Önce 'Dünya Rakı Günü' diye bir şey uydurup 'Adana Rakı Festivali' adı altında gerçekleştirilmek istenen daha sonra dönemin Adana Valisi ve kamuoyunun büyük tepkisinin ardından (Vali Bey ile dalga geçercesine) adı KEBAP VE ŞALGAM FESTİvali şeklinde değişen ama içeriği değişmeyen organizasyon nedeniyle her yıl bu zamanlar kamuoyunda bir tartışma yaşanır.

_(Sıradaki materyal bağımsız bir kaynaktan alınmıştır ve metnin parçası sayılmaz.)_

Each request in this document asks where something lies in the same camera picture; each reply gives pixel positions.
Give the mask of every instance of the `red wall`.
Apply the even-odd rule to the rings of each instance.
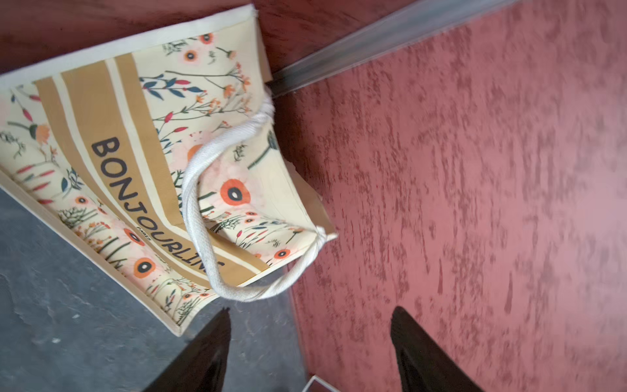
[[[7,0],[0,73],[50,57],[209,16],[250,0]],[[273,71],[388,15],[411,0],[257,0]]]
[[[312,373],[399,391],[402,305],[486,391],[627,390],[627,2],[524,1],[277,100],[340,237]]]

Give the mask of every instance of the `bag handle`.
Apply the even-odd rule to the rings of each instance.
[[[272,284],[264,287],[235,287],[228,285],[220,276],[216,255],[213,253],[211,240],[205,228],[203,216],[198,204],[198,179],[200,175],[215,161],[229,146],[243,142],[255,136],[268,122],[274,123],[274,105],[268,91],[265,91],[259,111],[244,124],[233,127],[215,139],[205,143],[187,164],[182,184],[183,220],[187,233],[191,238],[198,255],[204,264],[211,288],[220,297],[242,302],[252,302],[259,299],[274,297],[291,287],[303,274],[305,269],[314,262],[318,252],[327,242],[327,235],[321,226],[316,226],[317,236],[309,249],[294,264],[293,268],[278,278]]]

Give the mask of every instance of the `shopping bag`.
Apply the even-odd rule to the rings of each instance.
[[[180,334],[216,298],[208,271],[229,297],[336,236],[280,154],[269,78],[253,6],[2,75],[0,184]],[[184,199],[194,161],[206,169]]]

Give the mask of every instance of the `gray metal strip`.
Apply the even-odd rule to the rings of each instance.
[[[278,97],[517,0],[420,0],[275,72]]]

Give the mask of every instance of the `gray floor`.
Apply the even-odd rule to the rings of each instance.
[[[285,294],[214,301],[175,337],[2,191],[0,234],[0,391],[141,391],[222,306],[233,327],[224,391],[303,388]]]

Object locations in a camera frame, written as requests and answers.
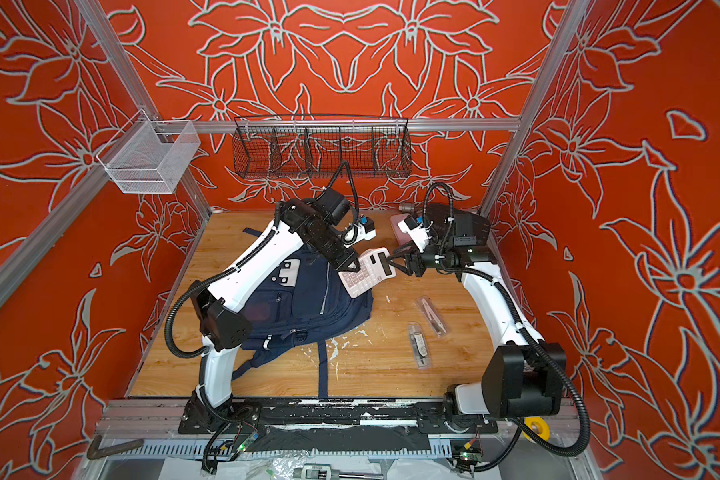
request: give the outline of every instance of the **white calculator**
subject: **white calculator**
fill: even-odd
[[[350,297],[357,298],[383,280],[394,277],[395,271],[387,262],[387,256],[389,250],[385,248],[368,249],[358,258],[359,272],[338,273]]]

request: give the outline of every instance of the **white mesh basket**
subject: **white mesh basket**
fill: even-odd
[[[170,194],[200,147],[191,121],[186,122],[173,143],[164,143],[152,123],[141,121],[136,132],[104,169],[126,194]]]

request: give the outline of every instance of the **clear plastic case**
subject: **clear plastic case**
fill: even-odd
[[[432,358],[429,355],[427,347],[427,339],[424,338],[424,332],[418,323],[408,324],[408,337],[411,339],[411,349],[413,350],[413,358],[416,366],[420,369],[428,369],[432,366]]]
[[[442,315],[434,307],[432,300],[428,296],[416,300],[416,306],[424,314],[424,318],[429,322],[435,335],[442,338],[448,334],[448,327],[445,325]]]

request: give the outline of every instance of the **yellow tape roll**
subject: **yellow tape roll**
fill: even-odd
[[[534,432],[536,432],[536,435],[539,437],[542,437],[543,440],[549,440],[550,439],[550,426],[547,425],[547,423],[544,421],[541,417],[526,417],[525,418],[525,425],[528,427],[531,427]],[[530,437],[523,432],[523,435],[530,440]]]

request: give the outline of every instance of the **pink object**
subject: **pink object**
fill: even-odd
[[[402,222],[408,214],[393,215],[389,217],[389,221],[392,222],[392,231],[394,232],[395,238],[398,239],[398,245],[405,245],[411,241],[411,236],[400,231],[398,223]]]

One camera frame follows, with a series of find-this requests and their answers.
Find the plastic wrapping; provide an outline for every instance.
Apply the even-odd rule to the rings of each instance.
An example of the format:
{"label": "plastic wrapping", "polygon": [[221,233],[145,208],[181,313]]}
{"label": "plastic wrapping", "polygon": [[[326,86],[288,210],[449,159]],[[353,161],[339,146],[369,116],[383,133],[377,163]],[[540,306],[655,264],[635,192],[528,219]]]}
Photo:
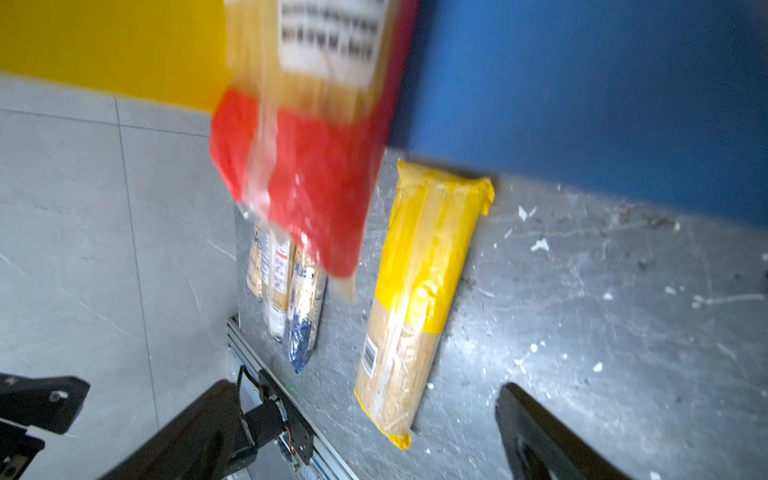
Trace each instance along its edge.
{"label": "plastic wrapping", "polygon": [[229,0],[210,152],[234,200],[353,278],[417,0]]}
{"label": "plastic wrapping", "polygon": [[296,373],[304,368],[315,348],[326,280],[323,269],[306,252],[297,248],[293,261],[288,319],[283,335],[288,360]]}
{"label": "plastic wrapping", "polygon": [[398,172],[355,396],[379,430],[407,449],[472,232],[494,191],[488,178],[404,161]]}

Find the blue and white package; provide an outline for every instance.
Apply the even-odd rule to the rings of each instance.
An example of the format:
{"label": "blue and white package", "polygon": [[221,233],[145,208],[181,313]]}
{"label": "blue and white package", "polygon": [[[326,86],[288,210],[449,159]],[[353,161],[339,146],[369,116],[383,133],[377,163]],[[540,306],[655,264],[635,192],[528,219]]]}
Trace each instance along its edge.
{"label": "blue and white package", "polygon": [[283,345],[296,373],[312,355],[326,292],[326,273],[303,249],[296,248]]}

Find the yellow pasta package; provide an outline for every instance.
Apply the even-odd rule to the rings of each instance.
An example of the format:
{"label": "yellow pasta package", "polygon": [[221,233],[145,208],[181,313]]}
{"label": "yellow pasta package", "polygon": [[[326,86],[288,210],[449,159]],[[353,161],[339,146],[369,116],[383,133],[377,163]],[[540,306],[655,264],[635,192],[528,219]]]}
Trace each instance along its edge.
{"label": "yellow pasta package", "polygon": [[488,178],[405,161],[398,172],[355,396],[379,430],[407,449],[472,232],[494,191]]}

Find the floor tile grout line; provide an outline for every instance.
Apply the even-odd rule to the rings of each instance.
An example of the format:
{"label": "floor tile grout line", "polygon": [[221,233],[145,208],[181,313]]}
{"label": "floor tile grout line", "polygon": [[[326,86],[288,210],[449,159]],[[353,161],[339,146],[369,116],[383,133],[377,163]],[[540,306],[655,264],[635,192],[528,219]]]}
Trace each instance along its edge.
{"label": "floor tile grout line", "polygon": [[149,382],[152,388],[152,402],[154,404],[154,422],[157,430],[160,430],[160,416],[157,414],[157,395],[154,389],[154,374],[152,373],[152,357],[149,352],[149,333],[147,332],[147,317],[144,315],[144,298],[141,295],[141,275],[139,274],[139,257],[136,252],[136,234],[134,233],[134,215],[131,209],[131,192],[128,189],[128,171],[125,167],[125,149],[123,148],[123,133],[120,126],[120,112],[118,110],[118,99],[114,97],[114,110],[118,118],[118,137],[120,138],[120,155],[123,158],[123,180],[125,180],[125,197],[128,202],[128,221],[131,225],[131,242],[134,246],[134,264],[136,266],[136,283],[139,289],[139,306],[141,307],[141,322],[144,324],[144,341],[147,345],[147,365],[149,366]]}
{"label": "floor tile grout line", "polygon": [[38,115],[39,117],[57,118],[59,120],[84,121],[84,122],[87,122],[89,124],[111,125],[112,127],[136,128],[138,130],[152,130],[152,131],[159,131],[159,132],[162,132],[162,133],[165,133],[165,134],[190,135],[192,137],[205,137],[205,138],[208,138],[210,136],[210,135],[206,135],[206,134],[191,134],[190,132],[186,132],[186,131],[165,130],[163,128],[139,127],[139,126],[136,126],[136,125],[122,125],[122,124],[120,124],[119,114],[118,114],[118,121],[117,122],[110,122],[110,121],[101,121],[101,120],[89,120],[87,118],[65,117],[63,115],[40,114],[40,113],[37,113],[37,112],[34,112],[34,111],[14,110],[13,108],[0,108],[0,111],[7,111],[7,112],[13,113],[13,114]]}

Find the transparent plastic bag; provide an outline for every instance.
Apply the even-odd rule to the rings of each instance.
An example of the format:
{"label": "transparent plastic bag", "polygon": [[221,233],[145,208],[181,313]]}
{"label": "transparent plastic bag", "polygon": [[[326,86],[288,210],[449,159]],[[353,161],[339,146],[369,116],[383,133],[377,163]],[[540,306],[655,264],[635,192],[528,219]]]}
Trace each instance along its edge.
{"label": "transparent plastic bag", "polygon": [[229,0],[210,152],[235,201],[353,298],[418,0]]}
{"label": "transparent plastic bag", "polygon": [[494,191],[488,178],[404,161],[398,172],[355,396],[379,430],[407,449],[472,232]]}

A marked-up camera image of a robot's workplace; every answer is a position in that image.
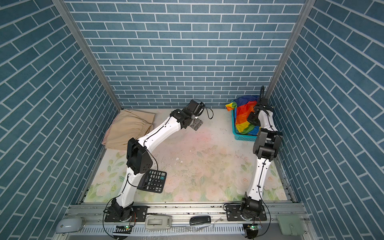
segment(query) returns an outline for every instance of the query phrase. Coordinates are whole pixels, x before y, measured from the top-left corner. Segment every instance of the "blue brick wall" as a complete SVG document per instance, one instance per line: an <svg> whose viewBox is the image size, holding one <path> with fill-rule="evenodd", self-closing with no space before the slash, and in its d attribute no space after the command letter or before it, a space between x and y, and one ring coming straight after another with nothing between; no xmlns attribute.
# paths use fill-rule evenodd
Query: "blue brick wall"
<svg viewBox="0 0 384 240"><path fill-rule="evenodd" d="M384 239L384 2L316 0L271 101L320 239Z"/></svg>
<svg viewBox="0 0 384 240"><path fill-rule="evenodd" d="M116 114L50 0L0 1L0 239L45 239Z"/></svg>
<svg viewBox="0 0 384 240"><path fill-rule="evenodd" d="M66 1L125 108L222 107L267 86L304 0Z"/></svg>

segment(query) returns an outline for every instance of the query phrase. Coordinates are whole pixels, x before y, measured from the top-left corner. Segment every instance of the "gray metal corner post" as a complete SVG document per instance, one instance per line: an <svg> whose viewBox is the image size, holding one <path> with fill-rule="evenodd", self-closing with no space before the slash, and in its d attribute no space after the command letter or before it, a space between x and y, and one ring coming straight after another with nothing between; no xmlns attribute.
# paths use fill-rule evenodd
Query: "gray metal corner post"
<svg viewBox="0 0 384 240"><path fill-rule="evenodd" d="M277 65L275 72L273 73L272 79L266 89L265 98L269 98L272 95L273 89L275 88L277 81L283 71L285 64L287 63L288 57L295 46L296 40L299 38L300 32L303 29L304 23L308 18L309 13L312 10L313 4L316 0L306 0L303 8L300 11L299 17L295 26L293 27L292 33L288 42L284 48L283 54L281 55L279 64Z"/></svg>
<svg viewBox="0 0 384 240"><path fill-rule="evenodd" d="M107 80L106 76L104 75L103 70L101 69L99 63L97 62L95 56L93 55L91 49L89 48L88 43L85 41L84 36L81 34L81 31L80 31L79 27L77 26L73 16L71 15L67 5L65 4L64 0L52 0L52 2L55 5L58 12L60 13L60 15L63 18L64 22L66 23L67 27L71 31L77 44L80 46L81 50L83 51L85 57L89 61L89 64L91 65L91 67L95 71L96 75L98 76L101 84L104 86L108 95L112 99L112 102L115 104L117 110L120 112L120 110L123 108L122 108L119 100L117 99L115 93L113 92L110 84L108 83L108 80Z"/></svg>

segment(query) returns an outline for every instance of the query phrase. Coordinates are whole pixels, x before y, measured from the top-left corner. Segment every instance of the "table surface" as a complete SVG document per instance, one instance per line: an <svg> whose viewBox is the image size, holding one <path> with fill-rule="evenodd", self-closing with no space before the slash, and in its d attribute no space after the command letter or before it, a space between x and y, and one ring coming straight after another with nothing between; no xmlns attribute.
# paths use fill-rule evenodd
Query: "table surface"
<svg viewBox="0 0 384 240"><path fill-rule="evenodd" d="M156 113L159 126L171 109L144 109ZM197 130L181 129L153 151L159 170L167 172L162 193L137 190L135 202L238 201L250 184L255 155L253 142L235 140L231 112L214 109L199 117L204 123ZM119 194L126 172L126 150L107 149L84 202L107 202ZM272 162L264 185L263 200L286 200Z"/></svg>

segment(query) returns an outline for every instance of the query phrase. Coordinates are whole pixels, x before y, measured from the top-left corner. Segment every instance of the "calculator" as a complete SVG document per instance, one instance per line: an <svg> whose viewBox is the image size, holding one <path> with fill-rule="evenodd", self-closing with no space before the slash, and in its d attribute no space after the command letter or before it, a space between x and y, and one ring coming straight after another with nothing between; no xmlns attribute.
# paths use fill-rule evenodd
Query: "calculator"
<svg viewBox="0 0 384 240"><path fill-rule="evenodd" d="M166 178L166 172L151 169L141 178L137 189L148 192L162 193Z"/></svg>

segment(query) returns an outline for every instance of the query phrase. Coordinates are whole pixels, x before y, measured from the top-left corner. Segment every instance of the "teal basket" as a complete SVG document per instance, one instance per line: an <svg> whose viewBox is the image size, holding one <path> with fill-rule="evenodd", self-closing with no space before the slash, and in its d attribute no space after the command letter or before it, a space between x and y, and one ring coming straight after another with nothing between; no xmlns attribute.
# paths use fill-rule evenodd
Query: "teal basket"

STK ve kamu idarecilerinin, belediye başkanlarının bir kısmı bu organizasyona karşı çıkarken bir kısmı ise destek açıklaması yapar ve tartışma başlar.
Ben prensip olarak kimin ne yiyip içtiğine karışmam. Umurumda da değil. Yeter ki kendi iradesi ile yesin içsin, başkasına zarar vermesin ve başkasının özgürlük alanını ihlal etmesin.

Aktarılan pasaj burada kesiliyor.